Vai al contenuto principale

DuckDB

DuckDB is an embedded analytical database that runs in-process inside ilum-core . It provides zero-overhead, single-node SQL execution for small-to-medium data and ad-hoc exploration. Combined with the DuckLake catalog, DuckDB is a first-class option for fast local analytics over object storage.

DuckDB is abilitato per impostazione predefinita in Ilum.

When to use DuckDB

DuckDB is the right engine for:

  • Quick queries on small-to-medium datasets.
  • Ad-hoc exploration where pod startup latency would be a bottleneck.
  • Analytics over DuckLake-managed tables.
  • Single-user, single-node workloads.
  • Rapid prototyping before scaling out to Spark or Trino.

For distributed workloads on large data, prefer Apache Spark . For interactive analytics on large data with concurrent users, prefer Trino .

Execution model

DuckDB runs in-processcon ilum-core :

  • No driver pod, no executor pods, no network round-trips for query execution.
  • Single-node parallelism via DuckDB's vectorized execution engine.
  • Direct reads from object storage (MinIO, S3, GCS, Azure Blob, HDFS) without copying data into a cluster.

This model delivers sub-second response times on small queries that would otherwise be dominated by Spark or Trino startup overhead.

DuckLake catalog

DuckLake is a DuckDB-native catalog enabled by default in Ilum. Tables created through DuckLake are stored on S3-compatible object storage and accessible through DuckDB SQL with no additional configuration.

DuckLake is the default catalog for new DuckDB workloads. Hive Metastore tables remain accessible to DuckDB through standard catalog connectors.

Supported table formats

DuckDB reads and writes:

  • Parquet: Native, with predicate pushdown and zone maps.
  • CSV , JSON: Direct read with schema inference.
  • DuckLake-managed tables: ACID writes through DuckLake.
  • Lago Delta e Iceberg : Read access through DuckDB extensions.

Configurazione

DuckDB and DuckLake are enabled out of the box. The relevant Helm values:

ilum-core : 
SQL :
duckdb:
Abilitato : vero
idleTimeout: 1h
ducklake:
Abilitato : vero

DuckLake table data is stored in MinIO (or any configured S3-compatible backend) at a path configurable through ilum-core.sql.duckdb.ducklake.path.

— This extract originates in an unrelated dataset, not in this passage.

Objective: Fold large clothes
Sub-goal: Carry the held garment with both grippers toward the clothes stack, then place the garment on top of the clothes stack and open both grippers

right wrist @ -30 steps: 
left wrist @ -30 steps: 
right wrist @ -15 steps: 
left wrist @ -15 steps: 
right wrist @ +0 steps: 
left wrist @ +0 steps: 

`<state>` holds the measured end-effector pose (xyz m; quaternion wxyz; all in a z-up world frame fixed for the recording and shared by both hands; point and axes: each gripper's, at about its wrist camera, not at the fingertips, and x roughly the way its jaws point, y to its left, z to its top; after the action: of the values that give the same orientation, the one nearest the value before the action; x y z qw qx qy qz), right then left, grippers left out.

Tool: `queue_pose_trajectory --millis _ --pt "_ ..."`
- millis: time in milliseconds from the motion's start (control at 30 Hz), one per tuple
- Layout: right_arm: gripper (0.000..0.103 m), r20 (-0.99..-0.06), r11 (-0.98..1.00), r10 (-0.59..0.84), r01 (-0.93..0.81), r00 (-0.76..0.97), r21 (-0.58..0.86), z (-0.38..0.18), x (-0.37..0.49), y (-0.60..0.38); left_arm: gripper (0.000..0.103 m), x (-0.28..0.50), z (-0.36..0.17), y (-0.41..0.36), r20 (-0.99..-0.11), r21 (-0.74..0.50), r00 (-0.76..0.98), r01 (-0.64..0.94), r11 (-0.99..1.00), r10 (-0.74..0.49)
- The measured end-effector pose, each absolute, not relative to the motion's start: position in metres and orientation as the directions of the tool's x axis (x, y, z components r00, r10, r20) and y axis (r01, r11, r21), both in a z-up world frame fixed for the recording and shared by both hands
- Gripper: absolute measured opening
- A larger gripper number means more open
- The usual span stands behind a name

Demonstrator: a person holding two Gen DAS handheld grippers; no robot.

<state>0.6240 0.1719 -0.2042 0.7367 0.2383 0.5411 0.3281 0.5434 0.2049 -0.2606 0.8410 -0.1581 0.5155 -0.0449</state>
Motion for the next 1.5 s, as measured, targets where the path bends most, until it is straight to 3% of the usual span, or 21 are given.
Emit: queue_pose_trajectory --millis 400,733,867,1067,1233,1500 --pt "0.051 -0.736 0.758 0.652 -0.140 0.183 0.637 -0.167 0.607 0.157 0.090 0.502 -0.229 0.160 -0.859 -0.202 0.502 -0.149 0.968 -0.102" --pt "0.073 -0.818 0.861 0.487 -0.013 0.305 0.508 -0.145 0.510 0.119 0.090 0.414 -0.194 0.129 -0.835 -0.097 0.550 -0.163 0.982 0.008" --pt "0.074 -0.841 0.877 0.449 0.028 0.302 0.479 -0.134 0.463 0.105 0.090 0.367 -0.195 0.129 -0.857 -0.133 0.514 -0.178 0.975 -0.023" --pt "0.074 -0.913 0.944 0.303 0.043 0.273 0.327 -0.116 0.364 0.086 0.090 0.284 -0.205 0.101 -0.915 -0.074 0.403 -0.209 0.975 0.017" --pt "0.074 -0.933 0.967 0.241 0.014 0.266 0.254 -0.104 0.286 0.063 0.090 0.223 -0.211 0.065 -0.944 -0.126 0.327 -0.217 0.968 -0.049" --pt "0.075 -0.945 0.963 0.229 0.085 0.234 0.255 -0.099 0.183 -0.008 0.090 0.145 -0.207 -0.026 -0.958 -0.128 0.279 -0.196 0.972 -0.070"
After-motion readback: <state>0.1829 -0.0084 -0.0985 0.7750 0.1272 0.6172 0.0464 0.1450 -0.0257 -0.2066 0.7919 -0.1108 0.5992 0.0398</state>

Selecting DuckDB in the SQL Editor

In the Ilum SQL Editor, the Engine Selector dropdown lets you choose DuckDB for any query. The engine status indicator confirms the in-process engine is ready.

When the automatic engine router is enabled, DuckDB is selected automatically for queries that target small datasets, DuckLake-managed tables, or ad-hoc exploration patterns.

Limitations

  • DuckDB is single-node; it does not scale horizontally across executors.
  • Query concurrency is bounded by the resources allocated to ilum-core .
  • Long-running queries should use Spark or Trino instead, both for resource isolation and for failure recovery.